Hi All, I have got another question that I would like to get some feedback / insight from you. Thank you.

I am debating the answer given, so reaching out to you if you can shed some insight, please. 

I've copied/mentioned some folks here that I encountered with or saw their feedback in other communities. Thank you all in advance.

 @rslade @dcontesti @denbesten  @funkychicken @Vigenere @Shannon @gidyn @alekos

Question 9. 

Which data role is tasked with applying rights that provide appropriate access to staff members?

A.  Data processors

B.  Business owners

C.  Custodians

D.  Administrators 

Answer: Given answer is Administrators

But Administrators is not a data specific role. I know that a Data Custodian could be an Administrator, but it is said so in this question. So is D.  Administrators, the correct answer here? I think it would be C.  Custodians who will engage an administrator to do the job.

Your feedback is appreciated. Thank you.

---

@tim73 wrote:

The answer for securing email is C. "Sensitive email should be encrypted and labelled" seems appropriate as it aligns with the principle of protecting information based on its classification. Encrypting and labelling only sensitive emails is often a more practical approach, especially if classification details are provided. However, if there’s no classification context, a broader recommendation like A, that all email should be encrypted, could be a good default approach to ensure comprehensive security.

 Actually I studied this question at CertsLab's sample questions. I also recommend others, if you are looking further into their CISSP exam preparation, might find CertsLab’s sample questions and practice materials helpful. They provide a range of questions to test your knowledge and refine your understanding. Check them out here: CertsLab CISSP Practice Questions. Good luck with your studies!”

 

---

Thank you, @tim73 , for your feedback and advice - much appreciated. 

Hi All,

I'm trying to get some solid information (steps) on as to how a client validates PKI certificate that it gets from a server using the CA's digital signature on the certificate. I found some information on the net, but nothing explains properly. What are the steps that a client (requestor) goes thru to confirm the PKI certificate from the CA?

I understand the rest of the PKI process clearly except what I outlined above.  Thank you.

Hi sorry I have been away and been a little busy. 

In answer to this question. Information Security in the business stops with the top most decision maker. It is specified in the official training that decisions about security are pushed from the top down because they need to encompass senior management support to distribute to the rest of the business. This means that the CIO and CISO are ruled out because the CEO is effectively in charge of everything. 

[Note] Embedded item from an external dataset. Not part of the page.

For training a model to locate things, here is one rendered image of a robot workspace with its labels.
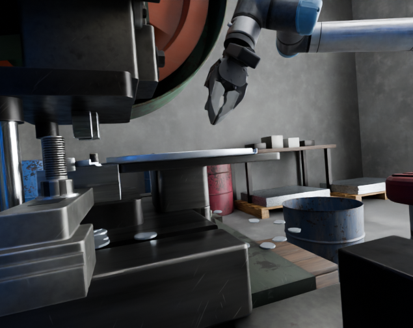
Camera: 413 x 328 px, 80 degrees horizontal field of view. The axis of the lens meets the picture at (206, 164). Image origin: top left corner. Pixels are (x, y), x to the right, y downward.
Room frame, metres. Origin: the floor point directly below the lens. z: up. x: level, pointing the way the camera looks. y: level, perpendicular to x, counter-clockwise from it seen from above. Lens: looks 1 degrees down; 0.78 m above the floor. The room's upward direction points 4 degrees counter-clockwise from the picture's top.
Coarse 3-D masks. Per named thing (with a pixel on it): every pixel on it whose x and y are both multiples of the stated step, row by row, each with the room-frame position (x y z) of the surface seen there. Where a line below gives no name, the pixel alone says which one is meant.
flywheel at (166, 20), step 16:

In the C-Suite, even if the CIO wanted to make a decision about a security policy, it would need to be signed off by the CEO even before it was deployed. Sometimes a business does not have a CIO due to the size and rarely will have a CISO if a CIO already exists. Ideally a Security manager will need to report to a CIO or a CISO who will then feed back to the CEO. This is not the case in all businesses though because of the size and type of the business. 

In terms of Directors or the Board of Directors. These representatives are at the top of the business and may sit above the CEO or with the CEO. They will all have the responsibility of providing due care and diligence making the right decisions about security and leading the business. 

So with this and taking into account a legal change that come from law that needs to be implemented in the business it would be the Board of Directors to ensure this would be implemented in the business which may or may not include the CEO.

I have not seen this question appear with these answers before. Usually there is only 1 choice for the owners of the business who are ultimately responsible for decisions made about security. 

---

@funkychicken wrote:

Hi sorry I have been away and been a little busy. 

 

In answer to this question. Information Security in the business stops with the top most decision maker. It is specified in the official training that decisions about security are pushed from the top down because they need to encompass senior management support to distribute to the rest of the business. This means that the CIO and CISO are ruled out because the CEO is effectively in charge of everything. 

 

In the C-Suite, even if the CIO wanted to make a decision about a security policy, it would need to be signed off by the CEO even before it was deployed. Sometimes a business does not have a CIO due to the size and rarely will have a CISO if a CIO already exists. Ideally a Security manager will need to report to a CIO or a CISO who will then feed back to the CEO. This is not the case in all businesses though because of the size and type of the business. 

 

In terms of Directors or the Board of Directors. These representatives are at the top of the business and may sit above the CEO or with the CEO. They will all have the responsibility of providing due care and diligence making the right decisions about security and leading the business. 

 

So with this and taking into account a legal change that come from law that needs to be implemented in the business it would be the Board of Directors to ensure this would be implemented in the business which may or may not include the CEO.

 

I have not seen this question appear with these answers before. Usually there is only 1 choice for the owners of the business who are ultimately responsible for decisions made about security. 

 

---

Thank you for chiming in, @funkychicken.

Interestingly, ISC2 does not reference to Board of Directors, at least I haven't seen any. Other organizations like ISC2 say it clearly it is the Board of Directors.